The SVCB record's domain name typically includes the network service (or port) and the protocol (_port._protocol.subdomain). For example, _postgresql._tcp.example.net.
|
SvcPriority integer |
(Required) Indicates the priority of this record relative to others with lower values preferred. A value of 0 indicates AliasMode. All other values indicate the record is operating in ServiceMode. |
|
TargetName string |
(Required) If in AliasMode, this is the alias target's fully-qualified domain name (FQDN). If in ServiceMode, this is the domain name of an alternate endpoint. If TargetName has the value ".", special rules apply. Please refer to the RFC for details. |
|
SvcParams string or array |
(Optional) If in ServiceMode, this is a whitespace-separated list of parameter key-value pairs (
For a complete list of SvcParams, refer to https://www.iana.org/assignments/dns-svcb/dns-svcb.xhtml. |
The following example shows an SVCB record configuration operating in AliasMode. If a client queries "_8080._foo.example.com", NS1 responds with foosvc.example.net, indicating the client should refer to that domain for service.
{
"zone": "example.com",
"domain": "_8080._foo.example.com",
"type": "SVCB",
"answers": [
{
"answer": [
0, "foosvc.example.net."
]
}
]
}
The following example shows an SVCB record configuration operating in ServiceMode. If a client queries "_8080._bar.example.com", NS1 returns the relevant service bindings. The client will use this data to connect.
{
"zone": "example.com",
"domain": "_8080._bar.example.com",
"type": "SVCB",
"answers": [
{
"answer": [
0, ".", "port"=8888
]
}
]
}
(RFC 6698) This record type is used to associate a transport layer security (TLS) server certificate or public key with the domain name (i.e., zone) within which this record is located, thus forming a “TLSA certificate association.”

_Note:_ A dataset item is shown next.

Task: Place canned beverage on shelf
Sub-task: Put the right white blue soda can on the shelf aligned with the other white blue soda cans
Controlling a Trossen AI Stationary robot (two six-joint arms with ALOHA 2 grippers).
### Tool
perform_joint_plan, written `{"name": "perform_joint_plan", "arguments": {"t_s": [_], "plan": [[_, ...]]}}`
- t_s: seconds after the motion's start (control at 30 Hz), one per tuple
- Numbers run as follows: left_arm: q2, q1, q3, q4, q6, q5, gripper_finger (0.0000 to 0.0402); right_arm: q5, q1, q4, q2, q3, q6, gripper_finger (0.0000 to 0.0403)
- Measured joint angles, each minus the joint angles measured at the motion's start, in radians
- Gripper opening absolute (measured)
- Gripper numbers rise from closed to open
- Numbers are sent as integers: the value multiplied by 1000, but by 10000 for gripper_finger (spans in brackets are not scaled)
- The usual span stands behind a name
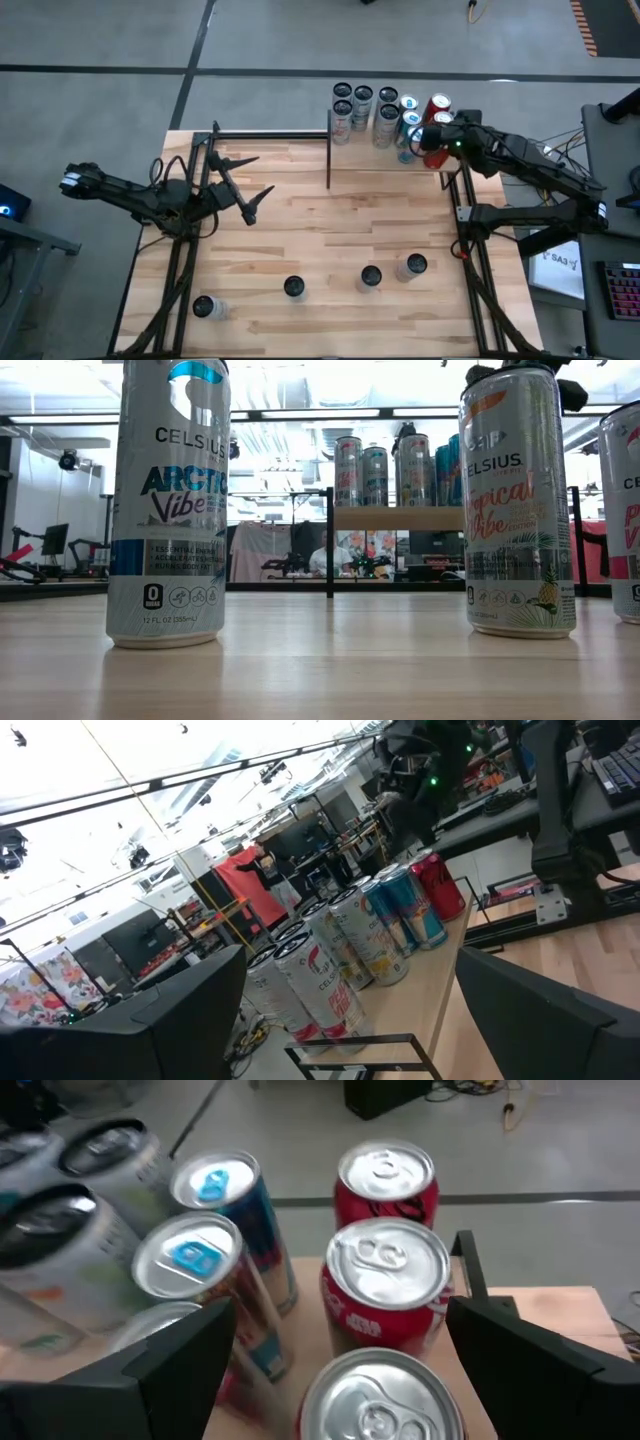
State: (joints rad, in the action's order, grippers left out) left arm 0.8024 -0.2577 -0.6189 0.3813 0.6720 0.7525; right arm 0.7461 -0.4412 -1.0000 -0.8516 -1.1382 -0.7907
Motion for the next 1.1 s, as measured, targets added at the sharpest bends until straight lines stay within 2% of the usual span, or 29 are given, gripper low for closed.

Each answer within the TLSA record includes the following fields:
-
Certificate usage - A value from 0-3 specifying the provided association that will be used to match the certificate presented in the TLS handshake. This value is defined in a new IANA registry.
-
CA constraint - A value of 0 is used to specify a CA certificate or the public key of such a certificate that MUST be found in any of the PKIX certification paths for the end entity certificate given by the server in TLS. This method limits which CA can be used to issue certificates for a given service on a host. The presented certificate MUST pass PKIX certification path validation, and a CA certificate that matches the TLSA record MUST be included as part of a valid certification path.
-
Service certification constraint - A value of 1 is used to specify an end entity certificate, or the public key of such a certificate, that MUST be matched with the end entity certificate given by the server in TLS. This method limits which end entity certificate can be used by a given service on a host.
-
Trust anchor assertion - A value of 2 is used to specify a certificate, or the public key of such certificate, that MUST be used as the trust anchor when validating the end entity certificate given by the server in TLS. This method is used, for example, if the domain issues its own certificates under its own CA that is not expected to be in the end users' collection of trust anchors.
-
Domain-issued certificate - A value of 3 is used to specify a certificate, or the public key of such a certificate, that MUST match the end entity certificate given by the server in TLS. This method allows a domain name administrator to issue certificates for a domain without involving a third-party CA.
-
-
Selector - A value from 0-1 specifying which part of the TLS certificate presented by the server will be matched against the association data.
-
Matching Type Field - A value from 0-1 specifying how the certificate association is presented.
-
Certificate association data - Specifies the "certificate association data" to be matched.